[Cod-bugs] Corrupted files in COD
Saulius Gražulis
grazulis at ibt.lt
Wed Feb 1 19:59:12 EET 2023
Dear Steef,
many thanks for your report on the issues with the COD data! Your
feedback is very valuable for us. I have fixed some of problems (the
file 7/70/81/7708164.cif should now be OK); regarding others, I give my
answers below.
On 2023-02-01 00:39, Steef Boerrigter wrote:
> I am currently developing a program in the programming language of D
> to read .cif files and process the contents to calculate various
> things. I am sure I am just one of hundreds to have taken the
> frustrating decision to try and write a comprehensive parser of "STAR"
> formatted files.
As a side note: if writing a CIF parser de-novo feels like frustration,
you may want to have a look at our CIF parser – maybe it will be easier
to link it with your program from cod-tools [1,2] than to write a
completely new one. Although the paper focuses on the Perl
implementation, there is a core parser ('cifparse') which is in plain C,
with Perl and Python bindings. It is rather portable – one of my
students recently linked it with a multi-tasking Ada program :); it
should not be that difficult to link it with D either. The parser has
also capability to correct some common mistakes in CIF syntax, such as
missing closing quotes.
> During testing of my implementation, I came across two files that
> clearly are corrupted. I deleted them on my mirror, re-synced and
> received the exact same corrupted files.
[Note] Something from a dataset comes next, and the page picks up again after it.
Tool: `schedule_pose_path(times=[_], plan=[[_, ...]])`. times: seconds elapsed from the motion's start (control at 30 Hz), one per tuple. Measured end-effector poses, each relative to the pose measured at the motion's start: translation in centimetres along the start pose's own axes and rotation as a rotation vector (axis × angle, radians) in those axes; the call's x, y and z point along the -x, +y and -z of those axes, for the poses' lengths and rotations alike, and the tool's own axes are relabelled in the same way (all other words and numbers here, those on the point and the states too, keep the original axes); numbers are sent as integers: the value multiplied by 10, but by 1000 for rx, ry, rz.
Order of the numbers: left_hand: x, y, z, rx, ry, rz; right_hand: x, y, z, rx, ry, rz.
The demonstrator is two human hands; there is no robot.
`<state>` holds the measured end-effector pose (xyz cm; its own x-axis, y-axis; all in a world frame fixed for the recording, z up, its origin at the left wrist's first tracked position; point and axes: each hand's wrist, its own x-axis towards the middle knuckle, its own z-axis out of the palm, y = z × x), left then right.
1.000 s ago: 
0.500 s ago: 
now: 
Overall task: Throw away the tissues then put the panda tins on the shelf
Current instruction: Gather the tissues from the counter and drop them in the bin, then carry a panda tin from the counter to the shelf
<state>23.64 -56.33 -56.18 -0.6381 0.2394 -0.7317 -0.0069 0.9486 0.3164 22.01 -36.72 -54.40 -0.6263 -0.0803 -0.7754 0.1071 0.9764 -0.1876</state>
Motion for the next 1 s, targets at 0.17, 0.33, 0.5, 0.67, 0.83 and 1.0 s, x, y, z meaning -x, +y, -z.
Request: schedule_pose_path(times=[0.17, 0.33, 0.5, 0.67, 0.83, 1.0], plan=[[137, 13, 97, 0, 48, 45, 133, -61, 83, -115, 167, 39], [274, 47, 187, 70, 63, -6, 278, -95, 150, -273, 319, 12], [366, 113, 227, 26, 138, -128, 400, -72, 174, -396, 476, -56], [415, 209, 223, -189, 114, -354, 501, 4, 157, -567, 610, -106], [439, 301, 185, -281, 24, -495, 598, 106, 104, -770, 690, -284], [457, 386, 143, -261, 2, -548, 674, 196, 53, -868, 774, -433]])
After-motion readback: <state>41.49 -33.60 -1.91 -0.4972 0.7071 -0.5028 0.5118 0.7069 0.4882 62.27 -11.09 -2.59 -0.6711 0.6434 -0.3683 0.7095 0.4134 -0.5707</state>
Which protocol did you use for synchronisation? I the latter case, it
would have probably helped to check our the file from the Subversion
repository (svn://crystallography.net/cod). Sure enough, SVN is also not
infallible, but it is a distribution route different from 'rsync' and
'http(s)', so it may be useful to have such backup. You can also
'svnsync' the whole repo to have a local read-only copy.
> So, I am pretty sure the bitrot is on the COD server.
>
> The files are
> 7/70/81/7708164.cif which has zero bytes.
This file was indeed damaged; many thanks for spotting it!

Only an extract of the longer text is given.